尼崎市築地丸島町に生まれ、友禅画家としてキャリアをスタートした荻原氏は、帰郷の際に尼崎城址の荒廃した様を嘆き、城郭研究とその絵筆による復元を志した。全国の古城を訪ねて制作するが、戦災で作品や資料、さらに妻子をも失う。ジェーン台風でまたも作品を失って生活に窮し、昼間は日雇い、夜は制作という生活で全国の城を描いてきた執念の人である。300点以上ある作品の大半は観光施設・熱海城にある。

中村茂雄(1906~1995)

大阪に生まれ東京美術学校で洋画を学び美術教師になった中村氏。

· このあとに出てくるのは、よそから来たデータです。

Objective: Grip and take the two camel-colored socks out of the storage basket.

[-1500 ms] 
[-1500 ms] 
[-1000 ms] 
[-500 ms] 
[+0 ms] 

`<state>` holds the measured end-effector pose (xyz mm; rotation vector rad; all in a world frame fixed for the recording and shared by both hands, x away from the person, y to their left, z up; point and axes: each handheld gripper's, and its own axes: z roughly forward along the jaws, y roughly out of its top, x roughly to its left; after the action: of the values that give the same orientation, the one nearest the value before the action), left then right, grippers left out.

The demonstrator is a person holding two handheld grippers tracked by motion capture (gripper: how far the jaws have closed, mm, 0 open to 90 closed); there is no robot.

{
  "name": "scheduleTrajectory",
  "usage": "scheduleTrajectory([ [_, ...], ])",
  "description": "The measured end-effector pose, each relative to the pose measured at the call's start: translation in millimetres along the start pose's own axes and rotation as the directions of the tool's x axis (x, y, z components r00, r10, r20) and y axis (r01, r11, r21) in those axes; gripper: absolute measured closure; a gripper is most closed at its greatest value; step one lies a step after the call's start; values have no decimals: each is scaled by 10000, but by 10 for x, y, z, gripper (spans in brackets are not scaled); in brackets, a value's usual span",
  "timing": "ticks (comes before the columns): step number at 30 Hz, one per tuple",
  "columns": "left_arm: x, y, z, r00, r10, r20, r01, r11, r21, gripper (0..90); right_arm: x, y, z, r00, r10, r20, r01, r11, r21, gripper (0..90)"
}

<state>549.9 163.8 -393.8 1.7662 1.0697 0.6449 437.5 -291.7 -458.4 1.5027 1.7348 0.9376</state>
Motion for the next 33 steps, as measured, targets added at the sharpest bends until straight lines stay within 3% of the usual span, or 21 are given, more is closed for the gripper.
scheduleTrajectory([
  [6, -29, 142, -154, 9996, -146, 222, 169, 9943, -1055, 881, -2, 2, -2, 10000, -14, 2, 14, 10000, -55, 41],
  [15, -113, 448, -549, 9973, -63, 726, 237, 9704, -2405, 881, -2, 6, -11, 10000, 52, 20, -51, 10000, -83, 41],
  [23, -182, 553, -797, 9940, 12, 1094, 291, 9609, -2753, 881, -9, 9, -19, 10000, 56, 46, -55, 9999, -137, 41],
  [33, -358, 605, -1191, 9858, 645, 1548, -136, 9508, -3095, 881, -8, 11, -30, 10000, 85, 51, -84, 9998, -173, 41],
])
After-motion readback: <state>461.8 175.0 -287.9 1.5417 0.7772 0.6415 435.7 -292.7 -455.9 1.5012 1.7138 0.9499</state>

29歳の時に尼崎市へと住まいを移し、市内の高校や中学校で教鞭をとるかたわら制作活動に励んだ。尼崎美術協会の設立にも奔走し45歳で会長に就任。晩年になっても、総合文化センターや公民館で熱心に後進の指導にあたった。P05で紹介した『玉江橋付近』の他、堅実な表現力で『尼崎閘門』『庄下川風景』など数多くの地元ゆかりの作品を残している。

白髪一雄(1924~2008)

綱にぶら下がり、足で巨大なキャンパスに絵具を広げるアクション・ペインティングによる彼の作品は、見る者を圧倒する。西本町の呉服商の長男として生まれ、尼崎中学(現・県立尼崎高校)絵画部への入部が画家の道をあゆむきっかけに。前衛芸術集団「具体」のメンバーとして活躍、特に海外で高く評価される「世界のシラガ」。幼時に見たきふねさんのだんじりの荒々しい光景が作風に顔をのぞかせている、と本人も語っていた。